Earlier in Kim’s career she painted ‘girls in uniform’ , a metaphor for the immigrant experience and an exploration of altering history. As the girls began to exit the frame, the landscapes that solely existed for them have transitioned from background to subject. Flowing from one painting to the next, informed by the previous terrain, Kim follows a discursive process in her world of landscapes to draw out new colors, forms, and emergences of light. The painted strokes and drips intertwine to create a diffused, layered composition. These forms give shape to a sense of loss, contemplating absence as something that echoes a powerful presence.
 
The paintings, installed flat on the wall, simultaneously immerse into the space but also hover as images. This way of displaying her work emerged partly due to the need for portability, as Kim moves between the U.S. and South Korea, evoking questions of weight, movement, and translocation.
 
In front of the paintings are suspended ‘poles’ that have begun to appear in Kim’s work, extending the landscape, asserting themselves materially to engage the surrounding space.
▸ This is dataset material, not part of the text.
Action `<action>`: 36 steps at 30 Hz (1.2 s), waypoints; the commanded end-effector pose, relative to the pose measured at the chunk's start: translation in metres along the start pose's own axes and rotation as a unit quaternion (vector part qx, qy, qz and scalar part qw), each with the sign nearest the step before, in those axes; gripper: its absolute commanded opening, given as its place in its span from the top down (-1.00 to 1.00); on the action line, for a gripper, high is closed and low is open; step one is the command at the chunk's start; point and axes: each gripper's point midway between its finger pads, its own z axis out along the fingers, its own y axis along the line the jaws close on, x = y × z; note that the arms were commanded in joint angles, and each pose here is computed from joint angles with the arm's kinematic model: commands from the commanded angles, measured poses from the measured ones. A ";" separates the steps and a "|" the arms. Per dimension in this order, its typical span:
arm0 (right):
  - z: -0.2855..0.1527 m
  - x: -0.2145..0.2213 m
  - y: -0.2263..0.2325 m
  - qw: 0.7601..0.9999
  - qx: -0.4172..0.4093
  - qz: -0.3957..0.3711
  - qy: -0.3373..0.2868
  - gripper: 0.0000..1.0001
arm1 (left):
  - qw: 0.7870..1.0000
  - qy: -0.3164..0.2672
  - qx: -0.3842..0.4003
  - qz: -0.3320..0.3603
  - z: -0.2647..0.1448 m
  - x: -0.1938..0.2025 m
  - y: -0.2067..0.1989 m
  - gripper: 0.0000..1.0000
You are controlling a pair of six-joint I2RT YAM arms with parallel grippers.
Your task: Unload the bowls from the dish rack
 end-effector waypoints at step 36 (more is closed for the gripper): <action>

Reflecting the vertical energy of the drips and the colors of the paintings, they function as a cartographic marker, physically pinning the space we stand on. When seen together, they allow one to reframe the limits of the landscape; an interplay between inside and outside, far and near, destabilizing perception. Through this installation, Kim imagines a world that is fragmented, yet functioning as a whole.